- EXERCISE BRIEF
Search the data below for the string "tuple" and copy all lines where it shows up.

Segment Start: EXERCISE INPUTS

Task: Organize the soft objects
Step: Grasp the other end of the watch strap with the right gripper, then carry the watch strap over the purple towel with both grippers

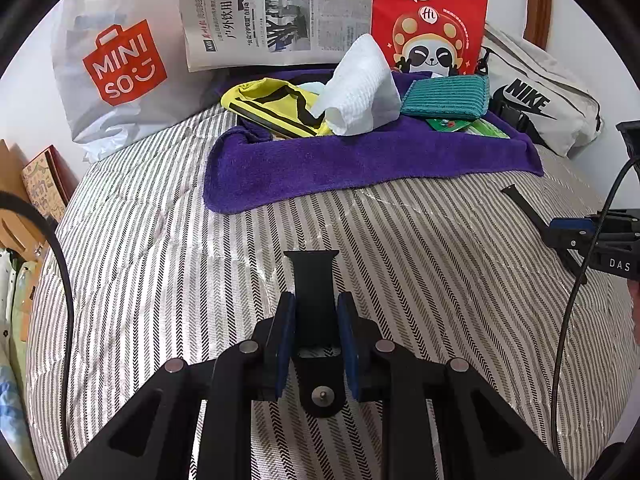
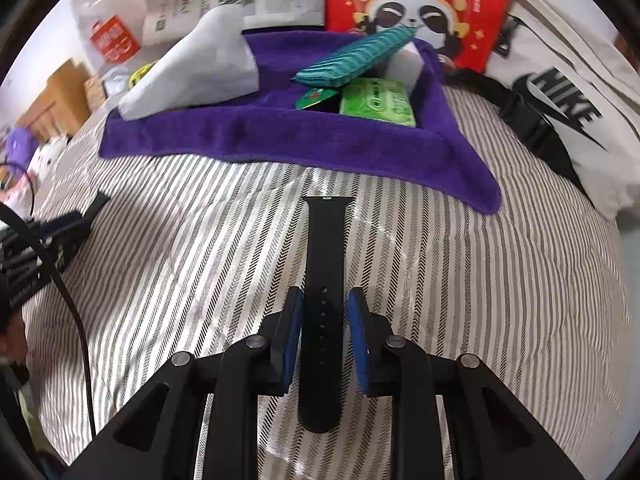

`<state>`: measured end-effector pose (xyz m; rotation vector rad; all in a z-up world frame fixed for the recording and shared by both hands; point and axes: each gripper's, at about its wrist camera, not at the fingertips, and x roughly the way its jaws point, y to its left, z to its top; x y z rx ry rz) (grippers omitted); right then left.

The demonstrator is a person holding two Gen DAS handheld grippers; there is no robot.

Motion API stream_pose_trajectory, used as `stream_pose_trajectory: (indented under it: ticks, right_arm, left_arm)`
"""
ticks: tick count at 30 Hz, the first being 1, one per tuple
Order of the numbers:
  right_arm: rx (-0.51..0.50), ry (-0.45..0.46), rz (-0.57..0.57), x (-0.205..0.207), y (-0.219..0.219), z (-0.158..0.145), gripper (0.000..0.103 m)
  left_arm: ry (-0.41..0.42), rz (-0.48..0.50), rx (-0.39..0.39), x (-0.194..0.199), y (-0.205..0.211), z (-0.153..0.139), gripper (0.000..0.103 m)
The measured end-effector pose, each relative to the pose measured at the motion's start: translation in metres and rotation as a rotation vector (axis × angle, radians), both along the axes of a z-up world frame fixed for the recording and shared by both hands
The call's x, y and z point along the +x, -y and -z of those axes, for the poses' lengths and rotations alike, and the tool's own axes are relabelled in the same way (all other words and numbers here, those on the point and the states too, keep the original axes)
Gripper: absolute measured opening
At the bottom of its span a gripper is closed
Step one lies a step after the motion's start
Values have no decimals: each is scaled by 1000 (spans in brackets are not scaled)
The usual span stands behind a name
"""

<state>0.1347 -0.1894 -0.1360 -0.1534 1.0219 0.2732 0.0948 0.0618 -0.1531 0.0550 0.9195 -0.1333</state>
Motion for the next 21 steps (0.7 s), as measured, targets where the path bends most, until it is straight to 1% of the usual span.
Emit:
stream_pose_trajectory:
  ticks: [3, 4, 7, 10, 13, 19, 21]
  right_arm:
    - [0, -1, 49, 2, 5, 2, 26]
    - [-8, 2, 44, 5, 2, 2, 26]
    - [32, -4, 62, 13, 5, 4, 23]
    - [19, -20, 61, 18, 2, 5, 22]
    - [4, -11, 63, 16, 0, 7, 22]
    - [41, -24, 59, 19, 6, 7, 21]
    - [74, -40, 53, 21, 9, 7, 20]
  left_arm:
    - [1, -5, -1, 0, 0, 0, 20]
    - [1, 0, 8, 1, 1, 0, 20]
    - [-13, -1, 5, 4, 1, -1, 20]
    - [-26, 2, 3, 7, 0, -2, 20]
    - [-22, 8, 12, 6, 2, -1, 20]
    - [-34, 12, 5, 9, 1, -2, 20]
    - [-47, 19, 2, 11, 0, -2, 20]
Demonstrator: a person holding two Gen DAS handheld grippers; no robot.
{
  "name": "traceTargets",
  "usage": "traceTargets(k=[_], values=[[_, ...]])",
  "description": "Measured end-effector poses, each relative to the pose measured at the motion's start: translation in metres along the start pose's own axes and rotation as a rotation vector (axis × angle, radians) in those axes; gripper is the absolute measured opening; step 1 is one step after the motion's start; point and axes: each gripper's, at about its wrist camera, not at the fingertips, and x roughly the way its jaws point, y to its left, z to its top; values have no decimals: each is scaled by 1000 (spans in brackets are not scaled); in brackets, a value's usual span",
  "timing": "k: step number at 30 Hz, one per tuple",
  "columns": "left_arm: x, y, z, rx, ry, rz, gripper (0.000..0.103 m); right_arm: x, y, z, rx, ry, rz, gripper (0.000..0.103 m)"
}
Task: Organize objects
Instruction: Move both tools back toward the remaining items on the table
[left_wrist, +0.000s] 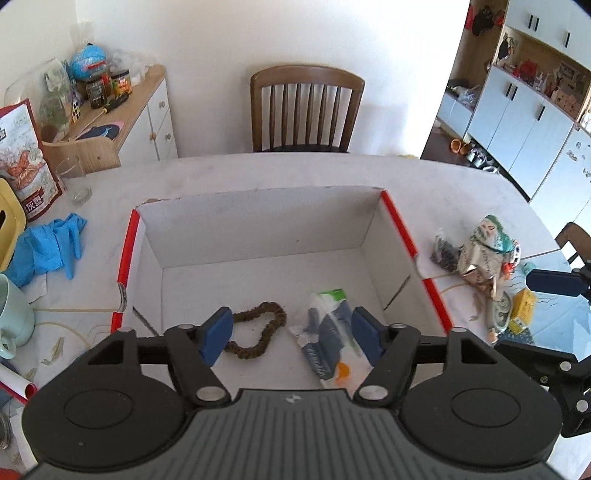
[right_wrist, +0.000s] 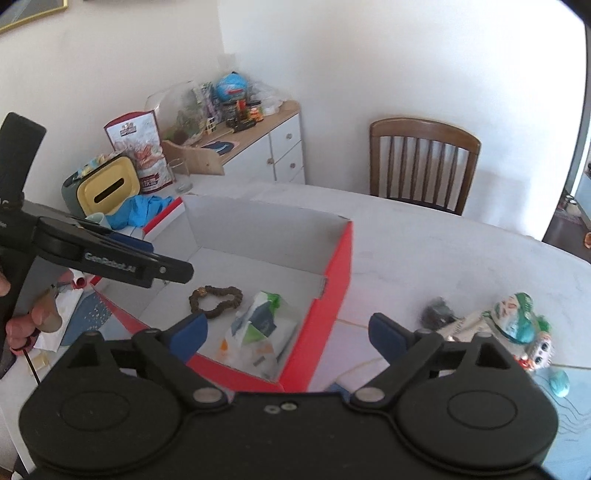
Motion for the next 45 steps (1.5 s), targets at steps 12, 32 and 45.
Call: traceTargets(k=[12,32,45], values=[[-21,-48,-6,41,-75,-2,89,-37,-44,-22,80,-36,-30,102],[4,-170,-21,119,-153,-116,103,-71,-150,-83,162,28,-191,101],[59,-224,-34,145,-118,-59,103,-48,-218,-97,323,106,-220,97]])
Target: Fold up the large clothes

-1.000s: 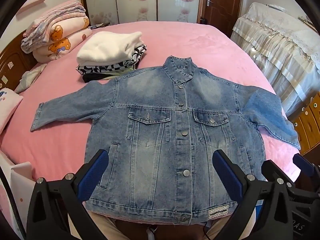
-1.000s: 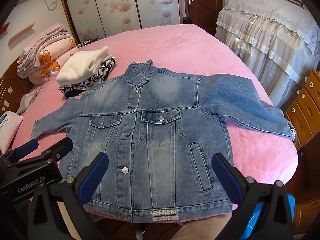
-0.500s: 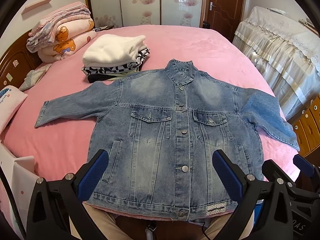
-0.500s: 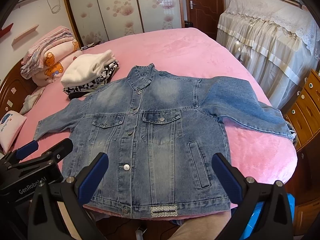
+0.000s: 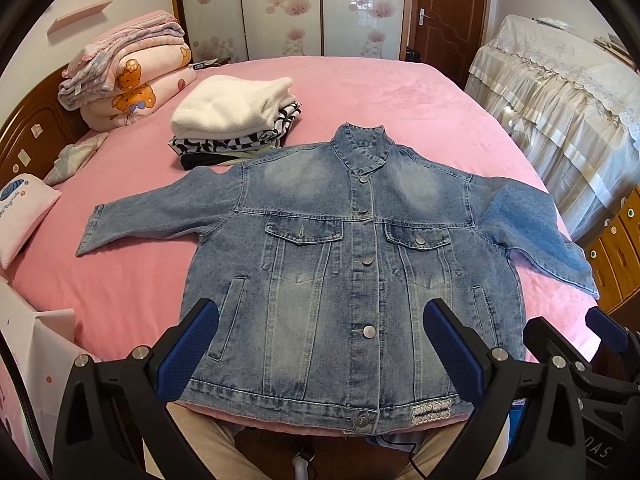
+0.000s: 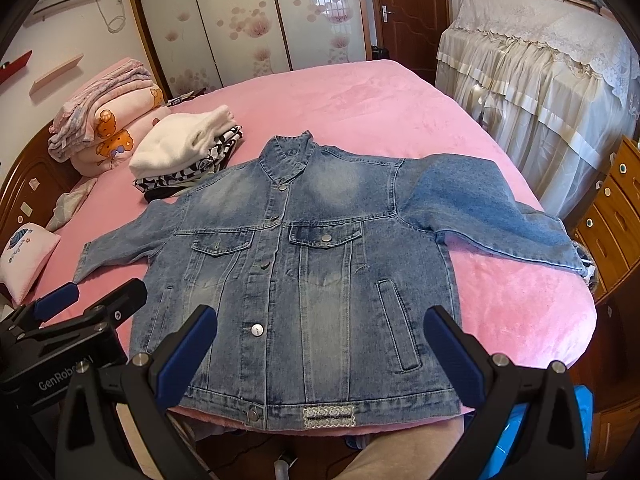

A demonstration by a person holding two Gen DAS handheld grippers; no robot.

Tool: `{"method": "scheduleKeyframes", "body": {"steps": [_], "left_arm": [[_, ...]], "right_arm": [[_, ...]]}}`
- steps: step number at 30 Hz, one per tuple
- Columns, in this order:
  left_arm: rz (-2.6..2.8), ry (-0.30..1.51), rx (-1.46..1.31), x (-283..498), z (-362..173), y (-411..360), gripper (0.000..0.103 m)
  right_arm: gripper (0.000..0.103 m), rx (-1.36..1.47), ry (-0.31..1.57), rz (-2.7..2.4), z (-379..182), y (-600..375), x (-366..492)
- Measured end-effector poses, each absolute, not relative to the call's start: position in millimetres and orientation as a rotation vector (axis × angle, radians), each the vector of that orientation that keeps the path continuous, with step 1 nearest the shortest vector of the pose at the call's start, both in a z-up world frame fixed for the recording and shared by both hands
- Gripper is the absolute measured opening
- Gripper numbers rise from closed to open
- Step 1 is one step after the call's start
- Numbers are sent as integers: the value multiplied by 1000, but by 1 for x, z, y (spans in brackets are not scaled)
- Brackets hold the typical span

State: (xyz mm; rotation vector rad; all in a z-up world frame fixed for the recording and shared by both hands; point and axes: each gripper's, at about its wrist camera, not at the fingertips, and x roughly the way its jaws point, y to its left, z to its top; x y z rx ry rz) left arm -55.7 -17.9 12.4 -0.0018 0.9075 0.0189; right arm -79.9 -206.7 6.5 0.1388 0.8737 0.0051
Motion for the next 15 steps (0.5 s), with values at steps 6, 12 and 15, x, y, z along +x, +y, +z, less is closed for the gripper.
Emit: {"method": "scheduleKeyframes", "body": {"steps": [6, 12, 15], "left_arm": [[22, 907, -1, -58, 14, -19, 101], [26, 907, -4, -63, 15, -18, 101], [25, 907, -3, -63, 15, -18, 101]], "right_arm": [[103, 140, 870, 11, 8, -207, -84], [103, 139, 865, 17, 9, -207, -87], [103, 139, 864, 17, 9, -206, -87]]}}
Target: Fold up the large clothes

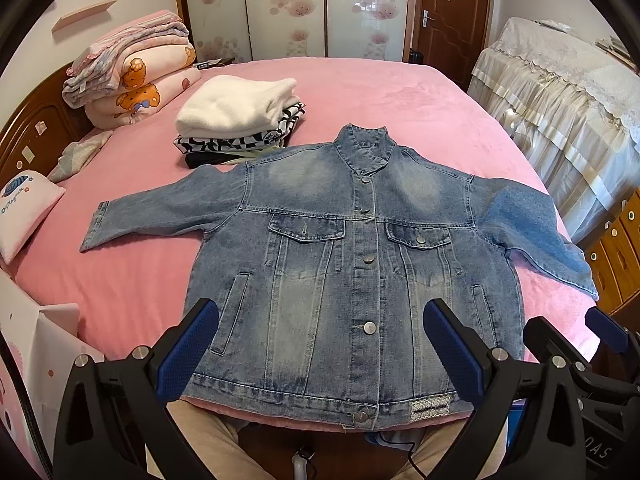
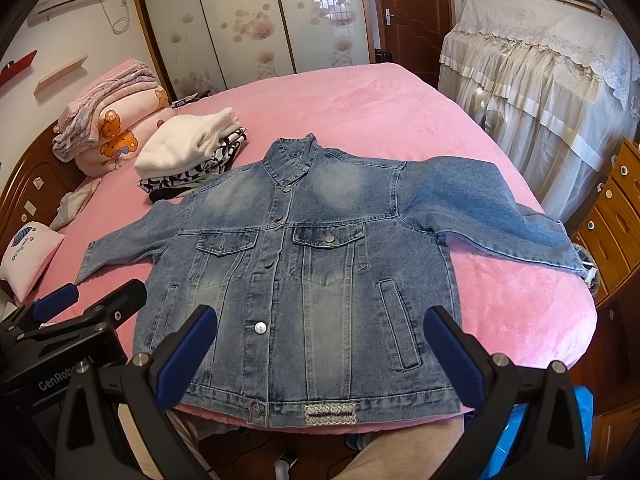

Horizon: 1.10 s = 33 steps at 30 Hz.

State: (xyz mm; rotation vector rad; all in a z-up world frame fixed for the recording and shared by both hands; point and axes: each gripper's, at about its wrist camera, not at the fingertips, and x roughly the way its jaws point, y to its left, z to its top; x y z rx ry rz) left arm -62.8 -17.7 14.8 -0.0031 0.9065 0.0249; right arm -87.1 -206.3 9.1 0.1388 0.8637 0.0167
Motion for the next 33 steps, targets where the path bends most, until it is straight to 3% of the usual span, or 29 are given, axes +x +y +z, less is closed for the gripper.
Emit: {"method": "scheduleKeyframes", "body": {"steps": [22, 33], "left_arm": [[8, 909, 9, -45, 23, -27, 101], [-80, 824, 8, -19, 47, -42, 101]], "right_arm": [[103, 160, 856, 17, 12, -210, -76], [103, 136, 774, 1, 30, -222, -64]]}}
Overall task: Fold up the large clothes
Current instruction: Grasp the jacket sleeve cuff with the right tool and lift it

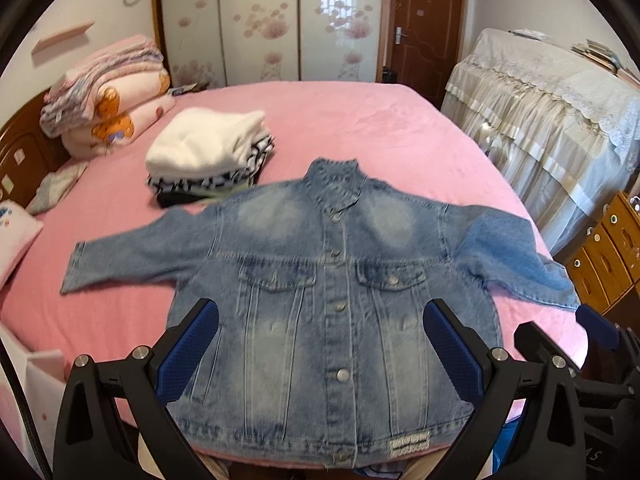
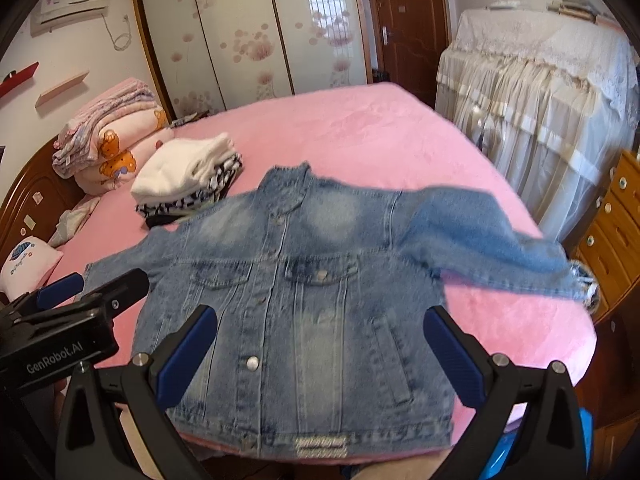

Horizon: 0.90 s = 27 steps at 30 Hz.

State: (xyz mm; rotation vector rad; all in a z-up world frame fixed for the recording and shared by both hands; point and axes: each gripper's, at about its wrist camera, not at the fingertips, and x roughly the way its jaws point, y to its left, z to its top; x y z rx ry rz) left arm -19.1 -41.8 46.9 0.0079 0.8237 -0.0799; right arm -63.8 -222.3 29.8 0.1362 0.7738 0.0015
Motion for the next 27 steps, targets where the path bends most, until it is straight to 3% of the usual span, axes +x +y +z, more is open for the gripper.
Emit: {"method": "scheduleKeyframes", "body": {"steps": [15, 27], "left_arm": [[-172, 647, 140, 48, 90, -122, 101], [-255, 669, 183, 107, 34, -205, 101]], "right_arm": [[103, 174, 538, -168, 79, -315, -23], [103, 204, 630, -378, 14, -410, 11]]}}
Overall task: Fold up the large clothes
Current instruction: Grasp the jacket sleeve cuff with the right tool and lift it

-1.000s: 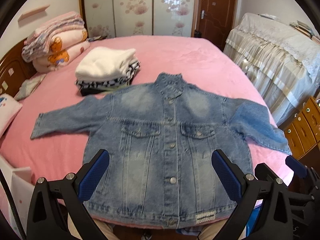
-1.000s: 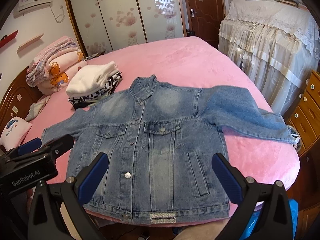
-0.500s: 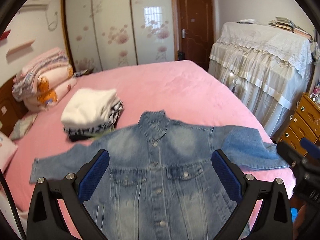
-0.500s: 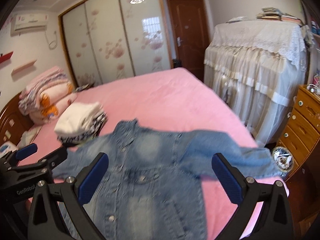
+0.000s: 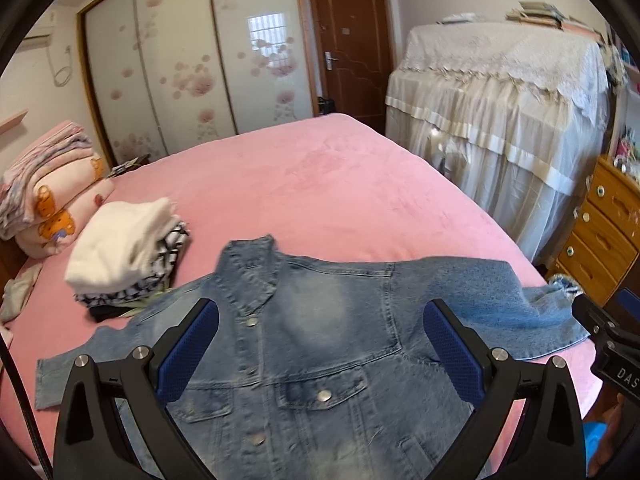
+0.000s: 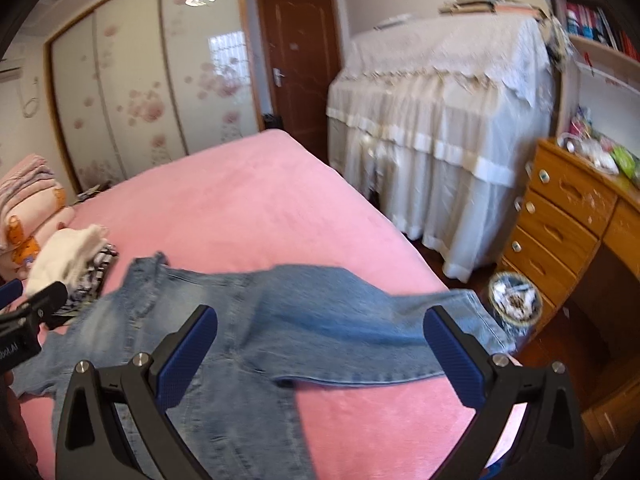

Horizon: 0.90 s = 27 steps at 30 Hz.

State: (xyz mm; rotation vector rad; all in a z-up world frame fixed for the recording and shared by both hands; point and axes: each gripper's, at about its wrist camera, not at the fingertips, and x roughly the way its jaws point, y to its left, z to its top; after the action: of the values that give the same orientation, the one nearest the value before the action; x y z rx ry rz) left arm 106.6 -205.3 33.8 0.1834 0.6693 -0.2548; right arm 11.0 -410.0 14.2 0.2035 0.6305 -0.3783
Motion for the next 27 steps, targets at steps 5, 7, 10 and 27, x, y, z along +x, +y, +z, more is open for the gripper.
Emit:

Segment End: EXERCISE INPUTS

- RESPONSE TO THIS EXERCISE
ticks: tick count at 30 Hz, the first being 1, one per tuple
  "timing": "k: step number at 30 Hz, one per tuple",
- steps: step number at 30 Hz, one per tuple

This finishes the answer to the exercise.